"Iya, ini. Tante lagi nunggu teman datang. Mau bareng kami perginya," ujar ibu Arraf. "Eh, masuk aja sini. Ngapain di luar? Pasti Arraf yang nyuruh tunggu di luar, ya?"

"Eung... iya, tapi nggak apa-apa, Tante. Memang saya cuma mau ambil barang aja, kok. Lagian katanya Bang Arraf juga mau pergi."

"Ya nggak apa-apa. Sini masuk, biar dibikinin minum sama si Bibi," ujar ibu Arraf sambil mengajak untuk masuk ke dalam. Mau tak mau, Riv ikut memasuki rumah Arraf bersama Sang Nyonya Rumah. "Eh, namamu siapa, Dek?"

"Saya Riv, Tante," ujar Riv. "Trivia. Biasa dipanggil 'Riv'."

"Namamu unik," komentar sang wanita paruh baya dengan kekehan. "Panggilannya kayak nama cowok. Padahal, kamu manis gini. Tante suka wajahmu, deh. Manis klasik gitu."

Riv tersenyum lebar dengan mata berbinar. Tak ada yang tak suka dipuji, bukan? "Makasih, Tante," ujar Riv. Dan demi kesopanan, dia melanjutkan, "Nama Tante siapa? Biar enak manggilnya."

"Nama Tante Kanya," ujar perempuan itu. "Kamu mau minum apa, Riv?"

"Eh, nggak usah repot, Tante."

"Nggak repot, kok. Tante minta si Bibi bikinkan teh, ya?" Dan tanpa konfirmasi dari Riv, Kanya segera memerintahkan pembantu rumah tangga untuk membuatkan teh.

Riv menelan ludah ketika ibu Arraf menghilang ke arah dapur. Dia hanya melihat-lihat ke lemari kaca sekitar ruang tamu yang berisi berbagai piala dan piagam baik untuk Arraf maupun untuk kedua orangtuanya. Dinding rasanya penuh dengan pigura surat-surat penghargaan. Juara satu lomba pencak silat, juara satu lomba cerdas cermat, penghargaan beragam olimpiade....

"Lo ngapain?" tanya Arraf dengan nada urgensi, seketika membuat bulu kuduk Riv berdiri. Dari wajah Arraf, Riv tahu bahwa Arraf tak merencakan hal ini akan terjadi. Riv juga tak menyangka. Niatnya ke sini kan, cuma mengambil polidopamine dari Arraf, lalu pulang. Bukan datang lalu bertemu hal-hal personal seperti keluarga Arraf. "Siapa yang ngebolehin lo ke sini?" lanjut Arraf.

Riv menoleh, membuka mulut. Kemudian dia menarik napas agar lebih tenang. Wajah Arraf yang terlihat tak terima bagai tanda seru pada papan jalan. Mengharuskannya berhenti detik itu juga. "Maaf, Bang. Tadi saya ketemu ibu Bang Arraf. Beliau yang minta saya masuk."

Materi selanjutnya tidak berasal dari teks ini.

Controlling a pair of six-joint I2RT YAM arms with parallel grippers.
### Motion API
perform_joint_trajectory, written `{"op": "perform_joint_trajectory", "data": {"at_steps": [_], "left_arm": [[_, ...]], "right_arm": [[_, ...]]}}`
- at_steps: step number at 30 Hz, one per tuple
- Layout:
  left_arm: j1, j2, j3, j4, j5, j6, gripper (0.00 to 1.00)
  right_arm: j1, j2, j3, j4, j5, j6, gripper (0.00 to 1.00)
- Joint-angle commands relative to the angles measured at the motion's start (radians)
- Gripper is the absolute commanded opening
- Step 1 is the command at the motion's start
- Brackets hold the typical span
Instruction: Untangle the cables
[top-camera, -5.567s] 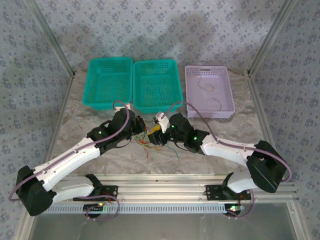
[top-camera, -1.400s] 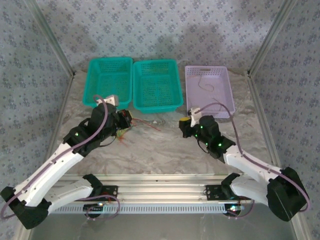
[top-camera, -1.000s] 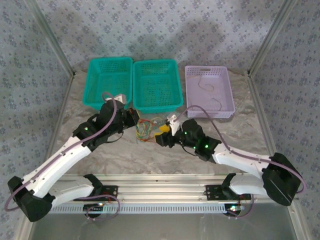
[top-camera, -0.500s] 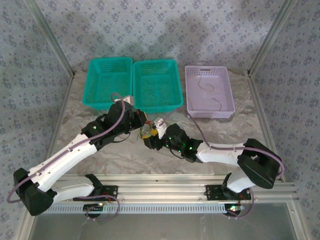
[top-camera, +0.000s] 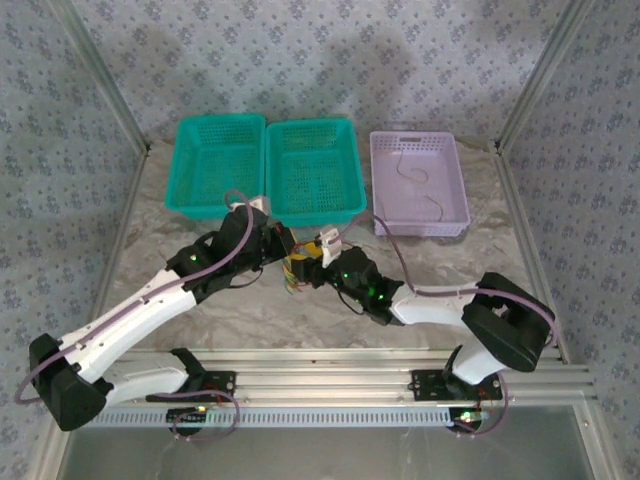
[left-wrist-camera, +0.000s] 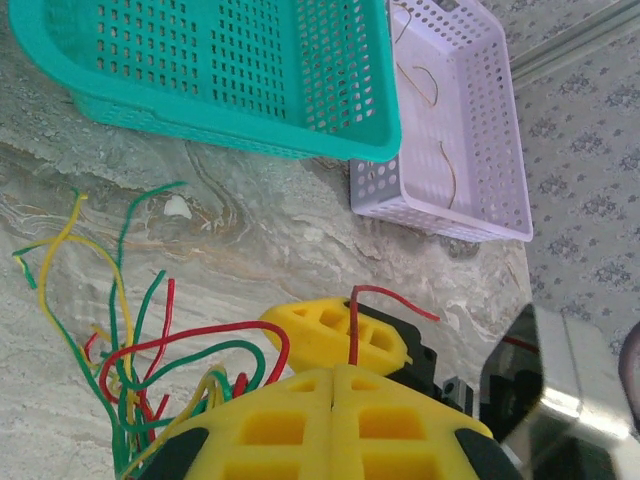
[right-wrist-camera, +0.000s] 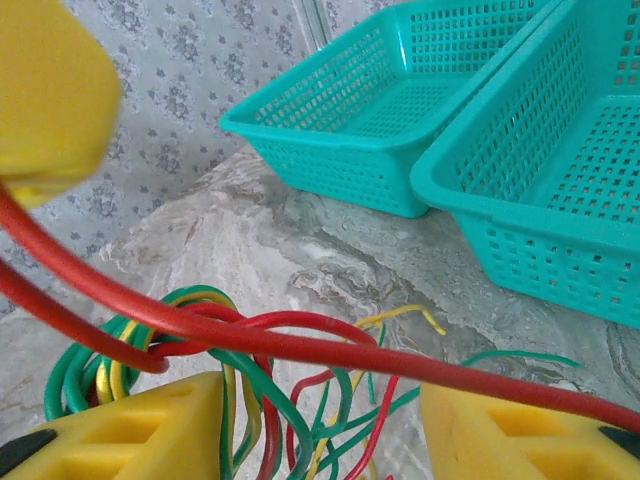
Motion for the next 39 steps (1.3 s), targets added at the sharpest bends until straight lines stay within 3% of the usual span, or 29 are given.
{"op": "perform_joint_trajectory", "data": {"at_steps": [1,7,9,15,24,31,39], "left_arm": [[-0.011,-0.017,0.003,0.043,0.010,-0.012,0.00],[-0.016,-0.032,-0.008,0.062,0.001,-0.015,0.00],[-0.018,-0.034,-0.012,0.071,0.004,-0.020,0.00],[-0.016,-0.067,0.003,0.031,-0.032,0.005,0.00],[0.000,-0.171,0.034,-0.095,-0.149,0.088,0.00],[0.071,-0.226,0.068,-0.182,-0.175,0.146,0.00],[0.136,-0.264,0.143,-0.279,-0.223,0.231,0.00]], "right_arm": [[-0.002,0.039,0.038,0.036,0.021,0.020,0.51],[0.001,0.084,0.052,0.060,-0.004,0.036,0.49],[0.004,0.092,0.058,0.069,0.010,0.031,0.44],[0.000,0.056,0.045,0.025,0.113,-0.008,0.00],[-0.056,-0.124,-0.059,-0.188,0.332,-0.019,0.00],[-0.150,-0.296,-0.124,-0.359,0.375,-0.031,0.00],[-0.302,-0.462,-0.153,-0.565,0.321,-0.012,0.00]]}}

"Mama?" Alis Arraf mengernyit. "Nyokap gue udah pergi kondangan sama Bokap."

"Hah? Terus yang tadi itu siapa?"

"Raaaf," panggil suara Kanya. Kedua anak muda di ruang tamu itu pun seketika menoleh ke arah sang wanita berkebaya. Seorang pembantu rumah tangga lewat dari belakangnya untuk meletakkan secangkir teh panas di meja tamu, kemudian pergi. "Ih, kamu. Ini ada adik tingkatmu mau kemari, kok kamu nggak bilang-bilang?"

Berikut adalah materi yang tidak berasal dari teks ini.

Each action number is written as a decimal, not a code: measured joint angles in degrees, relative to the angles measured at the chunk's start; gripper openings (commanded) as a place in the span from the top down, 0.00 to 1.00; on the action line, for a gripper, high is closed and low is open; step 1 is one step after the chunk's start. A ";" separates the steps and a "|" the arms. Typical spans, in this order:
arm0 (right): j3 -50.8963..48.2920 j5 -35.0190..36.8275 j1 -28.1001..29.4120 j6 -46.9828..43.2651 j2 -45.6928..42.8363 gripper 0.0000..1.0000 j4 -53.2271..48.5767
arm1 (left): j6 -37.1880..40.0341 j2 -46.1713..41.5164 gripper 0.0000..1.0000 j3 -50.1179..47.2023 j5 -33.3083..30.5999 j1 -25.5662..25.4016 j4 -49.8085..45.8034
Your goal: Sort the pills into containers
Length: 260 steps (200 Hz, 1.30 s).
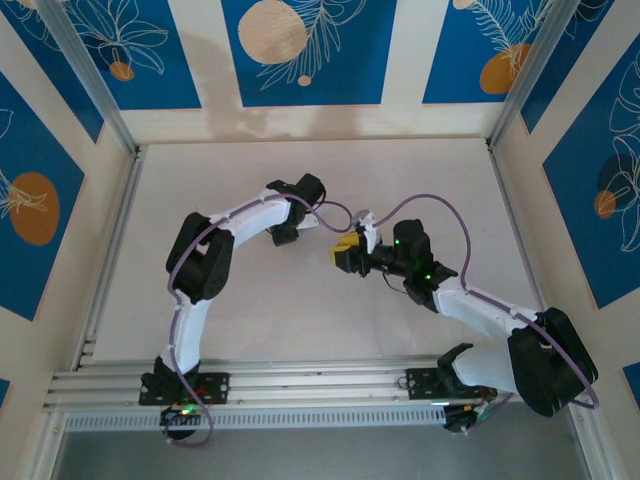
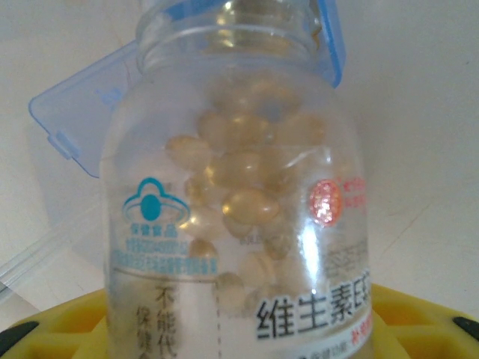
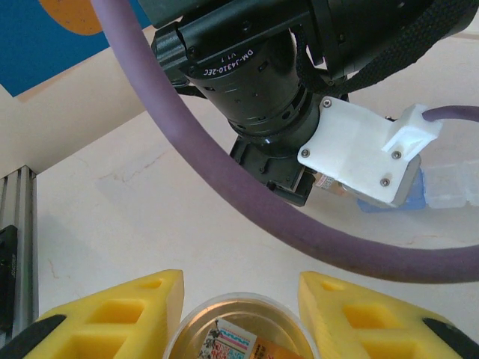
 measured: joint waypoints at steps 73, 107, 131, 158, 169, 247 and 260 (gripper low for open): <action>0.00 -0.02 0.02 0.00 0.00 1.00 0.00 | 0.00 -0.59 1.00 -0.63 0.00 0.11 0.09; 0.00 0.00 0.02 0.00 0.00 1.00 0.00 | 0.00 -1.01 1.00 -1.25 0.00 0.22 0.33; 0.00 -0.02 0.02 0.00 0.00 1.00 0.00 | -0.02 -1.14 1.00 -1.68 -0.04 0.24 0.59; 0.09 -0.02 0.02 0.00 0.00 1.00 0.00 | 0.00 -1.38 1.00 -2.03 -0.04 0.24 1.11; 0.09 -0.02 0.02 0.00 0.00 1.00 0.00 | 0.00 -1.57 1.00 -2.34 -0.02 0.28 1.42; 0.09 -0.02 0.02 0.00 0.00 1.00 -0.02 | 0.00 -2.32 1.00 -3.45 -0.04 0.46 1.90; 0.09 -0.02 0.02 0.00 0.00 1.00 -0.02 | 0.00 -2.47 1.00 -3.72 -0.04 0.46 2.19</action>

"Cuma sebentar ke sininya kok, Ma. Cuma mau ambil barang," ujar Arraf. "Mama kenapa belum pergi?"

"Loh? Kamu ngusir?"

"Ya... bukan gitu maksudku. Kupikir tadi Mama udah pergi bareng Papa pas aku lari pagi."

"Enggak. Papa mah harus pergi ke rumah Om Darmawan. Mama kondangan bareng teman," ujar ibu Arraf, lalu tersenyum ke arah Riv. "Ayo, Riv. Itu tehnya diminum dulu."

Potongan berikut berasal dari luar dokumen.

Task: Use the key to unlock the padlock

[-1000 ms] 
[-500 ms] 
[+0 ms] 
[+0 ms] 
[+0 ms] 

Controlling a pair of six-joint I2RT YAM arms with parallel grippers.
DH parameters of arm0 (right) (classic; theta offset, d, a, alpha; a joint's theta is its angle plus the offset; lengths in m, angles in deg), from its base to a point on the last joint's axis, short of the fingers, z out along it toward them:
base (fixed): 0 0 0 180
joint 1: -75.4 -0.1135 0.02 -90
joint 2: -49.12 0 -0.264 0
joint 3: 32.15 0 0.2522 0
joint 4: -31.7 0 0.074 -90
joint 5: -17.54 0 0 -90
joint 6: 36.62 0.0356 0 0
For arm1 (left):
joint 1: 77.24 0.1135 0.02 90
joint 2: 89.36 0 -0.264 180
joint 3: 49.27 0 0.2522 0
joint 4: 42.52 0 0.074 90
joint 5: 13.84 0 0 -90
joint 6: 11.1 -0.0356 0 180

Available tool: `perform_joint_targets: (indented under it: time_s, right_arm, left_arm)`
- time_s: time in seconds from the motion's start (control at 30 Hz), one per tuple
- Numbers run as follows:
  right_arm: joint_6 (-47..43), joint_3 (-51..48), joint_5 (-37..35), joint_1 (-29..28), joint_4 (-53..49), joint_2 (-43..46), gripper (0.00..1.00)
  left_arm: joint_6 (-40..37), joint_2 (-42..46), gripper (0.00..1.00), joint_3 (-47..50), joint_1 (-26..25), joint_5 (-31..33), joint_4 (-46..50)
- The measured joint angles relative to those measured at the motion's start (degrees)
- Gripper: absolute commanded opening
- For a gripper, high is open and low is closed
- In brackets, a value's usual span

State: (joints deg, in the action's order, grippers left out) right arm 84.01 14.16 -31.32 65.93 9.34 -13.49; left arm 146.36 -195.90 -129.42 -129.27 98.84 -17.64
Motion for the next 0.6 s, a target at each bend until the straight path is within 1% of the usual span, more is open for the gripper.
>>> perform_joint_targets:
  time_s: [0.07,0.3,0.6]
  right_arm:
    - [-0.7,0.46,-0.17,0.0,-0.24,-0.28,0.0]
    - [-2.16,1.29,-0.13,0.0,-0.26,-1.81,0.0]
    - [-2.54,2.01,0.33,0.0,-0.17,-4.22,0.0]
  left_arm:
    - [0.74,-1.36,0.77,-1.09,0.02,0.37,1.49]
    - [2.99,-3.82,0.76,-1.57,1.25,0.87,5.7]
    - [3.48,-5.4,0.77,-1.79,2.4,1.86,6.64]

"Ehm.... Iya, Tante. Makasih. Maaf ngerepotin." Riv segera duduk di sofa tamu. Hendak meminum tehnya, tetapi tak jadi karena masih panas. Dalam otak, dia sudah berencana bahwa dia harus segera pergi. Sebab seingatnya Arraf juga sibuk hari ini.

"Jadi, kamu memangnya mau ambil barang apa, Riv?" tanya ibu Arraf, duduk di sofa seberang Riv. Dan meski terlihat enggan, Arraf juga ikut duduk di samping ibunya. Meletakkan sebuah deum berisi cairan yang Riv yakini adalah polidopamine di lantai. Arraf pun terdiam dan hanya mengawasi.